Friederike Mußgnug vom Bundesverband der Diakonie kritisiert, dass die Bundesregierung mit Rechentricks eine notwendige, deutliche Erhöhung der Regelsätze verhindert habe. „Bislang hatte sich der Bedarf bei Hartz IV für Alleinstehende an den Einkommen der unteren 20 Prozent der Erwerbsfähigen orientiert“, erklärt Mußgnug. Künftig würden aber nur noch die unteren 15 Prozent als Berechnungsgrundlage herangezogen. Eine Begründung für diese willkürliche Änderung gebe es nicht.

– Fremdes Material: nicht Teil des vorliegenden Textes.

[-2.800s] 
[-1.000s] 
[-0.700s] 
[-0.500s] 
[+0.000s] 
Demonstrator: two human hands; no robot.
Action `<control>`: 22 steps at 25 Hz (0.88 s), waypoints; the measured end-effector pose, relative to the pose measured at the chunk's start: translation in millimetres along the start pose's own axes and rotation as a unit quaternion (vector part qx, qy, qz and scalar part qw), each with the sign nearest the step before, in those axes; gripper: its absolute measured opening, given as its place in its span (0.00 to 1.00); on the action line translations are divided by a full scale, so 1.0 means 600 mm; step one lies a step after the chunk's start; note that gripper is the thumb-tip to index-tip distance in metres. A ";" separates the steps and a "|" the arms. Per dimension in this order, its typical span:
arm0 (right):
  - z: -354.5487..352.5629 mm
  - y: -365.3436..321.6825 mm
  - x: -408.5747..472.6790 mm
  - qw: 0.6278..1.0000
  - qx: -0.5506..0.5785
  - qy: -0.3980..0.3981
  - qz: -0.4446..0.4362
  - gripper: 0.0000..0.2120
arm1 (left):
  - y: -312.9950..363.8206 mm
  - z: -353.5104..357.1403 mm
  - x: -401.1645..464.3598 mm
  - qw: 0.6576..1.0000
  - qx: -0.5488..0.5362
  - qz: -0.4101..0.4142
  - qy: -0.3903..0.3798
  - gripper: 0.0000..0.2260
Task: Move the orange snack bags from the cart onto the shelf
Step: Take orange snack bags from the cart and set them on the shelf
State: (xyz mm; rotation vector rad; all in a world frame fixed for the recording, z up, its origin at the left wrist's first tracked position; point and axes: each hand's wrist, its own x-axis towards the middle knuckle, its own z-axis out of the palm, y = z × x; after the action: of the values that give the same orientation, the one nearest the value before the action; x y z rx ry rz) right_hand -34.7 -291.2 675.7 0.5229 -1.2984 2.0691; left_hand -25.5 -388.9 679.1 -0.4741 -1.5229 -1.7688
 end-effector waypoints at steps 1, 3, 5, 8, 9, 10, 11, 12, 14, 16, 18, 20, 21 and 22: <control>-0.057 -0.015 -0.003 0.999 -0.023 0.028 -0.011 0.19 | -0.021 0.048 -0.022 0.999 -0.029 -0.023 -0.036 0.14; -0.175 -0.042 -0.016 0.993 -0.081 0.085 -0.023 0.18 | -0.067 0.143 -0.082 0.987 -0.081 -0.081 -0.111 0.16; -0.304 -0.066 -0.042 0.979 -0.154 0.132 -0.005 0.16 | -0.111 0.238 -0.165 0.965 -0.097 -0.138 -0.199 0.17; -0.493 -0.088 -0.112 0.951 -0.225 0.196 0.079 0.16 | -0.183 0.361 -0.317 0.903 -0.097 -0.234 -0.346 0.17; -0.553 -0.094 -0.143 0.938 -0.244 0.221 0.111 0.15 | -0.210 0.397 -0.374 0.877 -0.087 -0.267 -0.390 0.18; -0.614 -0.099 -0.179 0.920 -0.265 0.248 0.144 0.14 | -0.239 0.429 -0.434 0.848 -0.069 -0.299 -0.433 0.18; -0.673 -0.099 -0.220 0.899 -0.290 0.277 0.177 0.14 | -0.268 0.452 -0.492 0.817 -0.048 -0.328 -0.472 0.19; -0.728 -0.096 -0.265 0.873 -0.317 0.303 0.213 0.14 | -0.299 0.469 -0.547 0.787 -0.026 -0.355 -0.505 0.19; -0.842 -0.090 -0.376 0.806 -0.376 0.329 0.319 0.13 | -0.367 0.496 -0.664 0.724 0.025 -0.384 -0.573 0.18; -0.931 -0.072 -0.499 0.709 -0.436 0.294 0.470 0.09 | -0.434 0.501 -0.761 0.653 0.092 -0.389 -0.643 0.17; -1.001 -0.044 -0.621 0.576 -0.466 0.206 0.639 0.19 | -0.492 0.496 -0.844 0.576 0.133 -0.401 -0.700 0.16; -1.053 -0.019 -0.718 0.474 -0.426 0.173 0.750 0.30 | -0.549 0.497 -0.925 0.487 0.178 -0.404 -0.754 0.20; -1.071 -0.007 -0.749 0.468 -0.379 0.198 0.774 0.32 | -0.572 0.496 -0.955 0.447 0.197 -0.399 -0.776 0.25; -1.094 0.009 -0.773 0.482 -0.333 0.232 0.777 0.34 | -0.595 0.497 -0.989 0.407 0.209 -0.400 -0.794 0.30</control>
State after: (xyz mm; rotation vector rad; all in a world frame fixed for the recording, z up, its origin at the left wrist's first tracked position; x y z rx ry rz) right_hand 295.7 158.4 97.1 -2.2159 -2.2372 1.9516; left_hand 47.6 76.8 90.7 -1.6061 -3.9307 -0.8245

Die Folgen für die Bedürftigen seien bitter: Das ihnen zugebilligte Existenzminimum werde auf diese Weise abgesenkt. Es gebe eine systematische Untererfassung des Bedarfs, bestätigt Reiner Höft-Dzemski vom Deutschen Verein für öffentliche und private Fürsorge. „Daher können Betroffene auch nichts ansparen – etwa für einen nötigen Kühlschrank.“ Auch Blumen, Tabak oder Alkohol wird Hartz-IV-Empfängern in den Regelsätzen nicht mehr zugestanden. „Was den Menschen ein bisschen Freude machen könnte, wurde aus den Regelsätzen herausgenommen“, sagt Höft-Dzemski.

Bernd Schulte vom Max-Planck-Institut für ausländisches und internationales Sozialrecht in München übt Kritik am Urteil des Bundesverfassungsgerichts. Darin sei der Gleichheitsgrundsatz vernachlässigt worden; es gebe in Deutschland eine massive Benachteiligung von Asylbewerbern. Denn diese erhielten nur knapp 225 Euro monatlich an Sach- und Geldleistungen. Die neuen Sätze für einen alleinstehenden Hartz-IV-Empfänger belaufen sich dagegen auf 364 Euro monatlich. „Bei Asylbewerbern und Hartz-IV-Empfängern wird also eine unterschiedliche Menschenwürde vorausgesetzt“, kritisiert Schulte. Über die neuen Hartz-IV-Gesetz der Bundesregierung sind sich die Experten einig: „Das wird beim Bundesverfassungsgericht landen“, sagt Rixen voraus.